Snowdrop walks, woodpiles and bee berets.

I’m missing my visits to National Trust properties to wander among the snowdrops so this beaut picture from The Courts gardens in Holt, where I have spent many a happy hour was a boon when it popped up in my timeline. The snowdrops in my own garden are nodding their heads vigorously in today’s strong winds. Yesterday in Wiltshire was positively barmy,when I did a spot of weeding and planted two new daphnes in shady parts. I’ve never known a year when annual weeds were so prolific in February. The urge to sow seeds is strong but with no greenhouse I’m holding off outside until April, though I may start a few on the kitchen windowsill before then. In the meantime the garden jobs include some tree pruning to reshape the laburnum, quince, apple and greengage trees and to coppice the hazel. I’m also marking spots where I want to sow more bulbs in the autumn. If I don’t mark them now, by midsummer, when the borders are romping away I will have forgotten.
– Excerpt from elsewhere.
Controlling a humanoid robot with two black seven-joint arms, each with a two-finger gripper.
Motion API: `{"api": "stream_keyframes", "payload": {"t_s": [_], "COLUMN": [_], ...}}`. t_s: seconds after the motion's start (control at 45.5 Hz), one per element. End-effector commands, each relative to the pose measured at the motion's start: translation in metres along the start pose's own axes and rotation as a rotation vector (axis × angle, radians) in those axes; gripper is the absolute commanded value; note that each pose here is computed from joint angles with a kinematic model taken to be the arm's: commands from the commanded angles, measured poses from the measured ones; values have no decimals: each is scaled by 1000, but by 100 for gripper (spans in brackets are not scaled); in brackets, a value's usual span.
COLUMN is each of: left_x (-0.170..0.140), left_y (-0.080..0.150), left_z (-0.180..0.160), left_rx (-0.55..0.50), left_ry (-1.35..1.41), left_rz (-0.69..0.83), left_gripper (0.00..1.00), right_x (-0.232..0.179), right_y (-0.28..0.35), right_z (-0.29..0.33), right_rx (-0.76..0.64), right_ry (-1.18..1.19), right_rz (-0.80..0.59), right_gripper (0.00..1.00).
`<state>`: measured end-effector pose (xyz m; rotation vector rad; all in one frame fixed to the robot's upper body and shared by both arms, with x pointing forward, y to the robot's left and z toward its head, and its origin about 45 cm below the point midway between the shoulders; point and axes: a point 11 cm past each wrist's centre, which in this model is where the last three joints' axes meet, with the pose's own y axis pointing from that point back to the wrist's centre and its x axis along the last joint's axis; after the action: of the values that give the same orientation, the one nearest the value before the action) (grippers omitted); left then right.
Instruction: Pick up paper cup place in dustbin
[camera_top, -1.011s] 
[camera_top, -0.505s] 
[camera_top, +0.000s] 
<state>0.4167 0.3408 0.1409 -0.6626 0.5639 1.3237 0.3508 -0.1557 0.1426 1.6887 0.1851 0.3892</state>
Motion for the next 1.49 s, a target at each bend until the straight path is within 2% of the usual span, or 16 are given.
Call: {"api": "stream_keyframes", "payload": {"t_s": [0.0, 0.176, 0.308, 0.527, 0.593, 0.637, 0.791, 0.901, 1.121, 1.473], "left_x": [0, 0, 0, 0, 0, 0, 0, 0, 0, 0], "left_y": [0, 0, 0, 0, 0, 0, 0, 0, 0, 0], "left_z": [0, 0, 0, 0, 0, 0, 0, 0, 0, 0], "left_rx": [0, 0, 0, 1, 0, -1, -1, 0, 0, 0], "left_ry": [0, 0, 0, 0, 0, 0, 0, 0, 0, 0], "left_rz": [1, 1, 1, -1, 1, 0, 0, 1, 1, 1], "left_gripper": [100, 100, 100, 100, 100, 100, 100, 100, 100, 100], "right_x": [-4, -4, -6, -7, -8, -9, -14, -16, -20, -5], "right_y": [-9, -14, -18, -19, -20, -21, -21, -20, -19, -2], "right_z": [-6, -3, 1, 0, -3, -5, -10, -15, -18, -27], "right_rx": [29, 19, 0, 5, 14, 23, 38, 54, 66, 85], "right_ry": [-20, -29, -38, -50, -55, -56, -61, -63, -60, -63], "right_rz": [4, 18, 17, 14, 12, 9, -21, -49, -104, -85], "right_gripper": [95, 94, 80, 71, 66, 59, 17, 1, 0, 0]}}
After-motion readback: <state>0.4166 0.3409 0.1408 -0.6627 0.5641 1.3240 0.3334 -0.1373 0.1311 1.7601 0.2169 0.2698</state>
I’ve ordered some Patty’s Plum poppies for a neglected spot and some more hellebores.I can never have enough of these in the shadier parts of the garden.

There is a definite whiff of spring in the air. My friend’s chickens have started laying; I drove home from school in daylight for the first time in months and even sat outside with a coffee on Friday in between online lessons. But it’s still good to light the fire of an evening. We replenished our woodstore for the second time this winter. A full logstore is a thing of beauty and a log fire is the perfect accompaniment to Six Nations rugby and the mountain of GCSE and A Level marking that is currently occupying my Google Classroom.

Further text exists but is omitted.